» Directions for this task:
Only these lines of the data below are wanted: the one with "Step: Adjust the", the one with "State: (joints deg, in", and any lines between them, each repeated exactly.
Start of Data listing
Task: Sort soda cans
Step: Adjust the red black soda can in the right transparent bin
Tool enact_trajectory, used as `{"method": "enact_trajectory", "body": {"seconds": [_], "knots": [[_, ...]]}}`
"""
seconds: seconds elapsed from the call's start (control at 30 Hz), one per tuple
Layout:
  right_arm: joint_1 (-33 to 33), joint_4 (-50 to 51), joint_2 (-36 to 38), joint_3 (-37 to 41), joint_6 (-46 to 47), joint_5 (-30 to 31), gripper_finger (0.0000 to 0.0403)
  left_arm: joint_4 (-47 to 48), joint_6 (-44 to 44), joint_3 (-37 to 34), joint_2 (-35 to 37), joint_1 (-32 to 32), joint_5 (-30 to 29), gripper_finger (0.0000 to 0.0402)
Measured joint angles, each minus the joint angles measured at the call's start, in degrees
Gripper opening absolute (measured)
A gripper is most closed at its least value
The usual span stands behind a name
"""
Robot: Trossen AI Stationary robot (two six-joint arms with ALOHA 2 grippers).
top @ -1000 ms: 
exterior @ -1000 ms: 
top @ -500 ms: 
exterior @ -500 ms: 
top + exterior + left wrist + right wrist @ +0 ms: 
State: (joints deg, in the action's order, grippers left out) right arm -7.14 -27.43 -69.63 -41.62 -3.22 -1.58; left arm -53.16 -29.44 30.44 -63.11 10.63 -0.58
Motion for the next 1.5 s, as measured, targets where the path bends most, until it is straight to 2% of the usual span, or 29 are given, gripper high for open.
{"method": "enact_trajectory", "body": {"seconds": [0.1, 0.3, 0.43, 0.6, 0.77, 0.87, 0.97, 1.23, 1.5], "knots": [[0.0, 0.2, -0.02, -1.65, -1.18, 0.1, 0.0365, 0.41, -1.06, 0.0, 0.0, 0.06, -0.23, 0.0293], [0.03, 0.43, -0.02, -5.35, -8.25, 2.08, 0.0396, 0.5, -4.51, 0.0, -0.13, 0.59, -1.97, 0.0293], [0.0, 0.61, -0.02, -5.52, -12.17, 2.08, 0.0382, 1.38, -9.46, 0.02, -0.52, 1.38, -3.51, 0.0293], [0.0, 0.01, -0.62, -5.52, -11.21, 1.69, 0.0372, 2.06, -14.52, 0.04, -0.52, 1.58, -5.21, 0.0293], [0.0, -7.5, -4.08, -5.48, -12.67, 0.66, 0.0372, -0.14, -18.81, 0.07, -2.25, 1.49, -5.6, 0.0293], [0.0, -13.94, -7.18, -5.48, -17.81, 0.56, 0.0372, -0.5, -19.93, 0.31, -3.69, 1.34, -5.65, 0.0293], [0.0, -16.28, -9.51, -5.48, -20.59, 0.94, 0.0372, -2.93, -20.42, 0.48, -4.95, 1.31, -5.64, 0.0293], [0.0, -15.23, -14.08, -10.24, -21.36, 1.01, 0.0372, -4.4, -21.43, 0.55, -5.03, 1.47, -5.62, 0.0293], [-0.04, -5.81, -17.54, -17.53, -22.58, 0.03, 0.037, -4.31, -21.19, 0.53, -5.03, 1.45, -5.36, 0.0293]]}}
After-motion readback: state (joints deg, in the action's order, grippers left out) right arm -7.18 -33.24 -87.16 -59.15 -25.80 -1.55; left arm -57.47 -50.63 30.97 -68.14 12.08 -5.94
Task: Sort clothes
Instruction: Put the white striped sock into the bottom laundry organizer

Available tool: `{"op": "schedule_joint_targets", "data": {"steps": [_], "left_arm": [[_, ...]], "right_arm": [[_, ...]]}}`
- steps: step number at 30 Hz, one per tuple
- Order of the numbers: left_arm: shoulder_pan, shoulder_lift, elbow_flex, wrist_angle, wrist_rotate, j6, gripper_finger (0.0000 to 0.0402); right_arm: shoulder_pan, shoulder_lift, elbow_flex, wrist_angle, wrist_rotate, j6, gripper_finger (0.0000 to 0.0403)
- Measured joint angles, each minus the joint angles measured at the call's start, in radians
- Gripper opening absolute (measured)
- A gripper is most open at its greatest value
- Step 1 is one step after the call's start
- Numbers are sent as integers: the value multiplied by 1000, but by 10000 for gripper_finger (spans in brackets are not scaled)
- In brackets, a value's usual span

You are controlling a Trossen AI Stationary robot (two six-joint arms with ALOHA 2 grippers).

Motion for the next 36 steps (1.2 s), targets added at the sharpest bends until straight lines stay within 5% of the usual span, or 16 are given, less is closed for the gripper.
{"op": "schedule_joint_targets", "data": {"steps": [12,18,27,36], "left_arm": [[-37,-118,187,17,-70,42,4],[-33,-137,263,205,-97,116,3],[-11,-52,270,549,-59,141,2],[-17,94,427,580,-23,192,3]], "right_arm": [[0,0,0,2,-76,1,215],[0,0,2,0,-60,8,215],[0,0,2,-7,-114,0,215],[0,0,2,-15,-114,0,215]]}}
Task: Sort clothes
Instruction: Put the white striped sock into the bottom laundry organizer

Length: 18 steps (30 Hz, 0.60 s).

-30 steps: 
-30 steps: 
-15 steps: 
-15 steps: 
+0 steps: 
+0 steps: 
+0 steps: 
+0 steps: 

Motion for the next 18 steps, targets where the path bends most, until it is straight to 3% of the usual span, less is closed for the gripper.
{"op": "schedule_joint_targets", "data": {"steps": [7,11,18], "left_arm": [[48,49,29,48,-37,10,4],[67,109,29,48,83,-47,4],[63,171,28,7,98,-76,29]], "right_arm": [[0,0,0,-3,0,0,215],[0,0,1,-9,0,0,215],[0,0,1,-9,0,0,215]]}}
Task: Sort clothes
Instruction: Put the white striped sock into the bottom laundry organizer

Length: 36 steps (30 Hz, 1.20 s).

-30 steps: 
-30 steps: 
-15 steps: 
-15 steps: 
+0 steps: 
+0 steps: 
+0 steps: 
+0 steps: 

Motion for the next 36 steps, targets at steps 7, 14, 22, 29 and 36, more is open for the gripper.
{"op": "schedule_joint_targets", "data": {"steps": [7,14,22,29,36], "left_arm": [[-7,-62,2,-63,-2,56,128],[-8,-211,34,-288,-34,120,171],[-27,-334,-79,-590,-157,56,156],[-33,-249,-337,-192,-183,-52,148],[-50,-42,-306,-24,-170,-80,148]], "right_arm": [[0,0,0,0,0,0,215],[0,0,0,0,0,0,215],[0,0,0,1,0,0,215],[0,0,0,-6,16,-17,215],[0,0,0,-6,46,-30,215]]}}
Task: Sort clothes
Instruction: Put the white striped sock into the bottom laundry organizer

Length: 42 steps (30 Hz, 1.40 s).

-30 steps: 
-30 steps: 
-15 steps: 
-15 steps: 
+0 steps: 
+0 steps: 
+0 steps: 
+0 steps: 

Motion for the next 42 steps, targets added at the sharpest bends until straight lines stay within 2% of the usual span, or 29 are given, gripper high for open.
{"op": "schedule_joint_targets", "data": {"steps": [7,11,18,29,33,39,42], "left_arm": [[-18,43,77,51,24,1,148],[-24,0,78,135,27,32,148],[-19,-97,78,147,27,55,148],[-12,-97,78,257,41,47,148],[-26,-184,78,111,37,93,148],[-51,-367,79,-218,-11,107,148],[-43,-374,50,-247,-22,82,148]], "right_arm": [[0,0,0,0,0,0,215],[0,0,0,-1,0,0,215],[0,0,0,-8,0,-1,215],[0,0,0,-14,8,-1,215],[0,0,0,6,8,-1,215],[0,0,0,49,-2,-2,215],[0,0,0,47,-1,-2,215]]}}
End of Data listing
» Response:
Step: Adjust the red black soda can in the right transparent bin
Tool enact_trajectory, used as `{"method": "enact_trajectory", "body": {"seconds": [_], "knots": [[_, ...]]}}`
"""
seconds: seconds elapsed from the call's start (control at 30 Hz), one per tuple
Layout:
  right_arm: joint_1 (-33 to 33), joint_4 (-50 to 51), joint_2 (-36 to 38), joint_3 (-37 to 41), joint_6 (-46 to 47), joint_5 (-30 to 31), gripper_finger (0.0000 to 0.0403)
  left_arm: joint_4 (-47 to 48), joint_6 (-44 to 44), joint_3 (-37 to 34), joint_2 (-35 to 37), joint_1 (-32 to 32), joint_5 (-30 to 29), gripper_finger (0.0000 to 0.0402)
Measured joint angles, each minus the joint angles measured at the call's start, in degrees
Gripper opening absolute (measured)
A gripper is most closed at its least value
The usual span stands behind a name
"""
Robot: Trossen AI Stationary robot (two six-joint arms with ALOHA 2 grippers).
top @ -1000 ms: 
exterior @ -1000 ms: 
top @ -500 ms: 
exterior @ -500 ms: 
top + exterior + left wrist + right wrist @ +0 ms: 
State: (joints deg, in the action's order, grippers left out) right arm -7.14 -27.43 -69.63 -41.62 -3.22 -1.58; left arm -53.16 -29.44 30.44 -63.11 10.63 -0.58

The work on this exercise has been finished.